Output consists of the line that contains "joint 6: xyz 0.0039" plus every later line of the material below, each one duplicated exactly.

.....

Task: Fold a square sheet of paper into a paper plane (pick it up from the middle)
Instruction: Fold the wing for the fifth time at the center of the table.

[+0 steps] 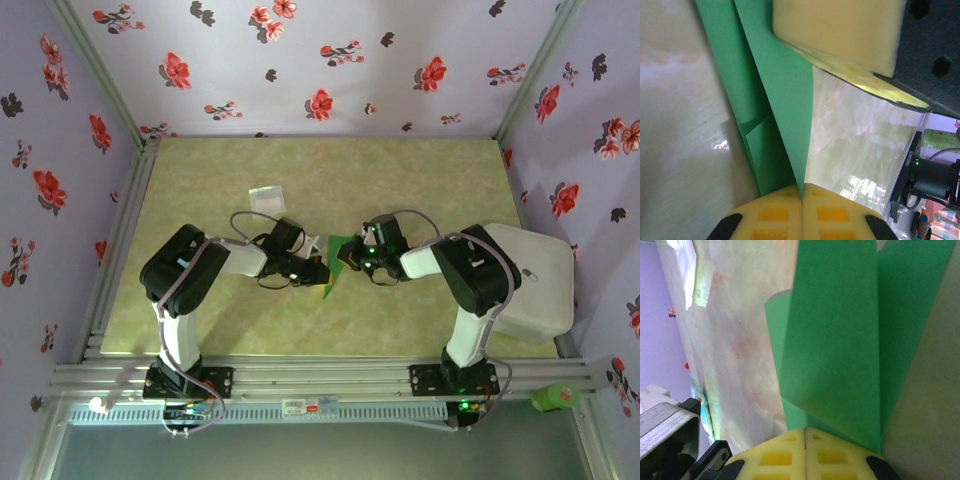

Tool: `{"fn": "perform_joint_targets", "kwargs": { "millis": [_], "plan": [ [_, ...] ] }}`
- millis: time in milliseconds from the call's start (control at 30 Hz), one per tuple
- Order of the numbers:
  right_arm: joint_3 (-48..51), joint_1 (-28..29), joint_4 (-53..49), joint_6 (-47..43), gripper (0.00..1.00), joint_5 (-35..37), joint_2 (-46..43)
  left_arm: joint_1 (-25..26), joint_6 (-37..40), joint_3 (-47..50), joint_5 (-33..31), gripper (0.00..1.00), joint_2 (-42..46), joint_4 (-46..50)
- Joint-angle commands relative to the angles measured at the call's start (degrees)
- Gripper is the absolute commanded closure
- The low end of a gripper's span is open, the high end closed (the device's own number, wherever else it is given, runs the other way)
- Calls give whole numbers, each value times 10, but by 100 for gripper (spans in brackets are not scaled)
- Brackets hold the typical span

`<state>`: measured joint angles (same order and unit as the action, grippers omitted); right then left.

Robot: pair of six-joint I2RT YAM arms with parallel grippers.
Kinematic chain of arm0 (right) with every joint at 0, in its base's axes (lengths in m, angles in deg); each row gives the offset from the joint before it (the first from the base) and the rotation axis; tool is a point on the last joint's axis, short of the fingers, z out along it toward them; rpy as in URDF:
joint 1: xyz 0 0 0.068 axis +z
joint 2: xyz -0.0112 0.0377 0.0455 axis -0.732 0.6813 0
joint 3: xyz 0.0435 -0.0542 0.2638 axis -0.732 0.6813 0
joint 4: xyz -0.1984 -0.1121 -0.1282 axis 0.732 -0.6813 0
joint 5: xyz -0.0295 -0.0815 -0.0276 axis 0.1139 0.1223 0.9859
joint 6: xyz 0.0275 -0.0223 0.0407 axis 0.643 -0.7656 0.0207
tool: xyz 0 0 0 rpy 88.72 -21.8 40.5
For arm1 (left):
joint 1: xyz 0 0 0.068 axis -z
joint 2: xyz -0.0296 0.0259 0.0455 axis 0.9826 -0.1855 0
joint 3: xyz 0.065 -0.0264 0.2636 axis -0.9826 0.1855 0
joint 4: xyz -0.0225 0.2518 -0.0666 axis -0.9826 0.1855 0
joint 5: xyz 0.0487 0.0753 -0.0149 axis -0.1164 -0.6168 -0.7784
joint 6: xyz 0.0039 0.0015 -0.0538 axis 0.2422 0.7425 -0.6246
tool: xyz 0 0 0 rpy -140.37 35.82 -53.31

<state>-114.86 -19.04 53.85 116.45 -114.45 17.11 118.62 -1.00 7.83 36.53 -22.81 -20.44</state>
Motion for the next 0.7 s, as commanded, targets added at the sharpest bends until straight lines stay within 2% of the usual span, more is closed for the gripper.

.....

▶ [SOLVED EXERCISE]:
joint 6: xyz 0.0039 0.0015 -0.0538 axis 0.2422 0.7425 -0.6246
tool: xyz 0 0 0 rpy -140.37 35.82 -53.31

<state>-114.86 -19.04 53.85 116.45 -114.45 17.11 118.62 -1.00 7.83 36.53 -22.81 -20.44</state>
Motion for the next 0.7 s, as commanded, targets added at the sharpest bends until straight lines stay within 2% of the usual span, more is closed for the gripper.

No additional lines are needed for this answer.